Thomas turned away from the nude picture. He looked up at the male flight attendant serving cocktails.
“Naked broads make you nervous?” Cuccia asked. He folded the centerfold back inside the magazine and turned it upside down on the folding tray. “There,” he said. “Take deep breaths.”
Thomas leaned into Cuccia again. “Like I said, I heard you talk about heroin. I didn’t hear your uncle talk about it. I heard him talk about Russians.”
“The old man is careful. If I pushed it, he would have known something. Relax. The closer he gets to the money, the more he’ll talk.”
“What about the rest of your conversation? You were on that boat for three hours. You brought back less than two minutes of dialogue.”
Cuccia touched the edge of his chin. “Six fucking weeks I gotta have this thing in my mouth like this,” he said. “He’s got a guy debugs the boat every so often. I wasn’t taking unnecessary risks. It’s my ass, not yours.”
Thomas opened the New York Times he had brought with him. He pointed to a headline in the Metro section. It read: MOB INDICTMENTS IN BROOKLYN. “We’re in a race against time,” he said. “You’re in a race against time.”
Cuccia was still touching around his jaw with his fingertips. “There’s nothing I can do until the man wants to move. So why not relax about it, already.

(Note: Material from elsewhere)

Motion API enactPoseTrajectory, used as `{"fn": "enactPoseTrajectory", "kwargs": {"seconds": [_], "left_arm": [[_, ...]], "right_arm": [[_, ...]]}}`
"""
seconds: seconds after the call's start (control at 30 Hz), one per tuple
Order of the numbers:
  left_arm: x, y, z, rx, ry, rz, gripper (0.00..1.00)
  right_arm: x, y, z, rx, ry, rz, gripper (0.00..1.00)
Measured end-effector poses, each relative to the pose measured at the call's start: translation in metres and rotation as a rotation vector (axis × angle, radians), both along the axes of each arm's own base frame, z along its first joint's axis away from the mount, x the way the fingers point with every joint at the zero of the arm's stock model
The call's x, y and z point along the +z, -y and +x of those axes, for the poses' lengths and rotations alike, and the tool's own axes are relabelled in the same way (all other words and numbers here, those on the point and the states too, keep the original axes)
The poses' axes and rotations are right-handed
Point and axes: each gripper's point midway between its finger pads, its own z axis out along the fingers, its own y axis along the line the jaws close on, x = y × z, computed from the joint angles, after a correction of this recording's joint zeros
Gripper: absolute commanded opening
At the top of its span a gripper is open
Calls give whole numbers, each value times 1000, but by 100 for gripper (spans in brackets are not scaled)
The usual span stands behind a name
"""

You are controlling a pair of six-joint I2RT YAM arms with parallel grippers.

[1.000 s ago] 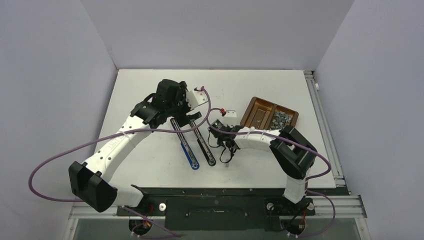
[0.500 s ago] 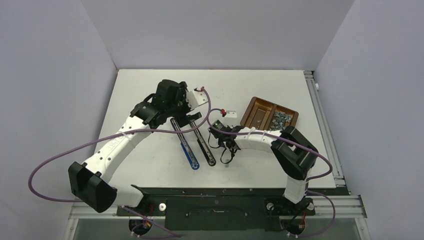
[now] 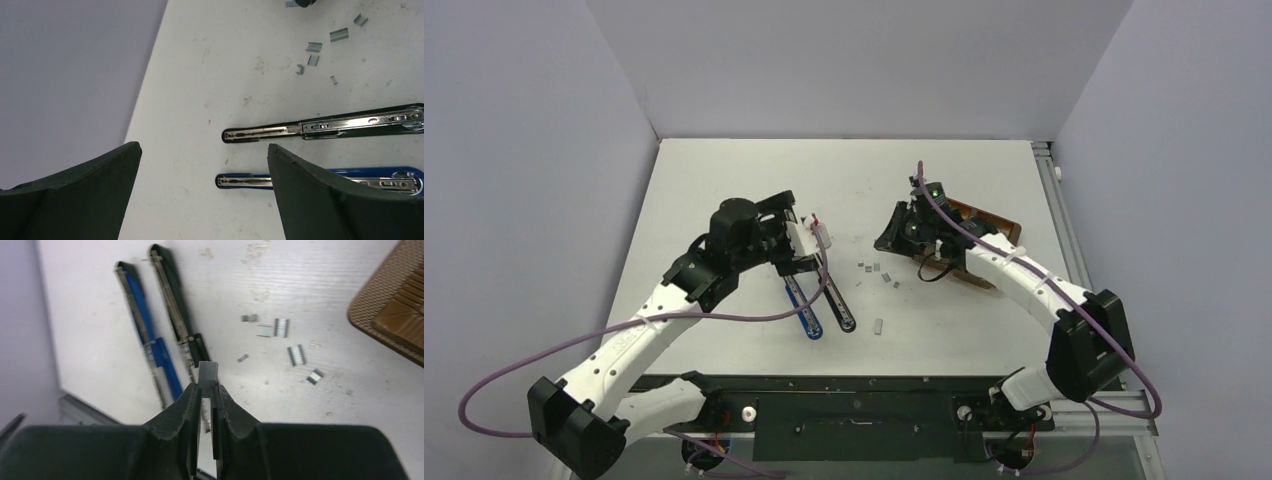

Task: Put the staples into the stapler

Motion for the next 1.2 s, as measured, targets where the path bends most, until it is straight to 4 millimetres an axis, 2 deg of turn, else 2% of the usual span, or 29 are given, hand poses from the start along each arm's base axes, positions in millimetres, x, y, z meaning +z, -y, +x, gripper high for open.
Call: {"fn": "enactPoseTrajectory", "kwargs": {"seconds": [0.07, 0.3, 0.47, 0.67, 0.7, 0.8, 0.93, 1.2], "left_arm": [[9, 7, -6, -74, 91, -1, 96], [34, 47, -31, -356, 474, 37, 96], [45, 59, -34, -438, 670, 67, 96], [66, 67, -40, -483, 815, 76, 100], [69, 69, -41, -490, 836, 73, 95], [79, 74, -47, -515, 892, 69, 89], [82, 78, -52, -549, 939, 83, 80], [69, 86, -48, -594, 962, 148, 62]], "right_arm": [[26, -4, -4, 57, 3, 112, 9], [99, -25, -23, 251, -6, 471, 10], [134, -42, -36, 351, -16, 666, 11], [156, -47, -52, 407, -59, 802, 12], [159, -48, -53, 412, -64, 817, 13], [165, -50, -58, 430, -75, 853, 13], [166, -52, -63, 439, -97, 886, 13], [171, -56, -70, 461, -113, 910, 13]]}}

Have yourself a drink.”
The flight attendant leaned across Thomas to set a miniature bottle of Absolut vodka and a can of Canada Dry tonic water on a napkin.

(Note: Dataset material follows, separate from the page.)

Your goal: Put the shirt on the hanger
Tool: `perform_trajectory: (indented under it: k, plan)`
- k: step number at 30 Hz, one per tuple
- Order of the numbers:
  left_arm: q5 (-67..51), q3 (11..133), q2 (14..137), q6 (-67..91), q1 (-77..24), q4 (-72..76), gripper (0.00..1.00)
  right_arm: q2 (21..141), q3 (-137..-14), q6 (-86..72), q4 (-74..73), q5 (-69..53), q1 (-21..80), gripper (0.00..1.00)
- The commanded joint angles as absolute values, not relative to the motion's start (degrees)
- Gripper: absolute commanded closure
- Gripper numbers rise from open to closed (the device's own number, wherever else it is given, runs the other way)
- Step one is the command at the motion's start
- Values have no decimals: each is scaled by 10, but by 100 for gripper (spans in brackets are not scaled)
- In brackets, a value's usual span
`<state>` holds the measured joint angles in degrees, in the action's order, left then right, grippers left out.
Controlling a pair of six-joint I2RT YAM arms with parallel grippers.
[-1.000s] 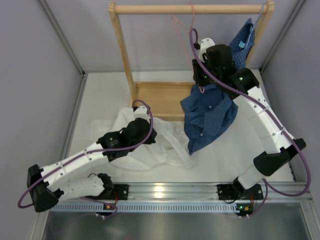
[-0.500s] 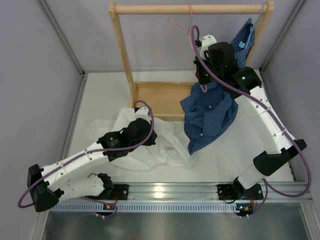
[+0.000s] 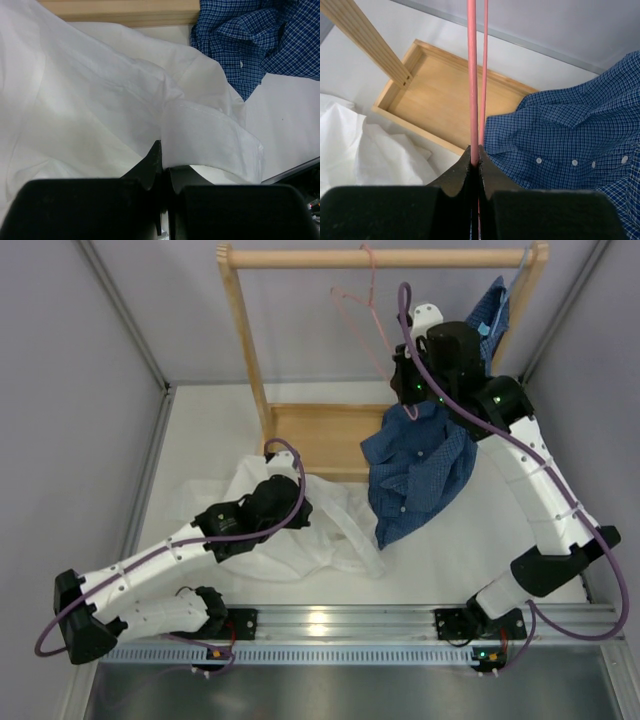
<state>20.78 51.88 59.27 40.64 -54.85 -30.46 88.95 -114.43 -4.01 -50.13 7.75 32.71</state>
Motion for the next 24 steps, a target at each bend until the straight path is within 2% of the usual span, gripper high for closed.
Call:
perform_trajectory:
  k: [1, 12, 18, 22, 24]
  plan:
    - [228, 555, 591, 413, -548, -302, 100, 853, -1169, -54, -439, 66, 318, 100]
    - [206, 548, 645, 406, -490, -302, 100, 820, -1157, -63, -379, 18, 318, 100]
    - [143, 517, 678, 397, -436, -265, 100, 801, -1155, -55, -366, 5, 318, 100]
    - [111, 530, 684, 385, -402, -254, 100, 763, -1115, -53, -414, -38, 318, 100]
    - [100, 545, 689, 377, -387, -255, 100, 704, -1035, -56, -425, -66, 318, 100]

“What’s in Vegas?” Thomas asked after the flight attendant returned to the galley.
“Pussy,” Cuccia said.
“How you gonna eat it with a broken jaw?”
“Who said I was gonna eat it?”
Thomas smirked. “I thought you guys were big on eating pussy. At least that’s what I read in all the books you guys write after you make your deals.”
“That’s just to make the books sell,” Cuccia said. “Me, I prefer going through the back door any day. Ask your wife, she’ll tell you.”
Thomas lost the smirk on his face. He leaned across his seat to whisper into Cuccia &rsqo;s ear. “Just don’t get yourself in too much trouble while we’re in Las Vegas, Nicky. Or your deal will go down the same shitter your mother flushed when you were born.”
Cuccia forced a chuckle. “Tell me the truth,” he said. “You stay up all night and work that one out? ‘Down the same shitter your mother flushed.’ You guys kill me.”
Thomas sat back in his chair. He grabbed the headphones in the seat pocket in front of him and placed them on his head.
Cuccia continued forcing himself to laugh. “What a jerk-off,” he said somewhere in the laugh.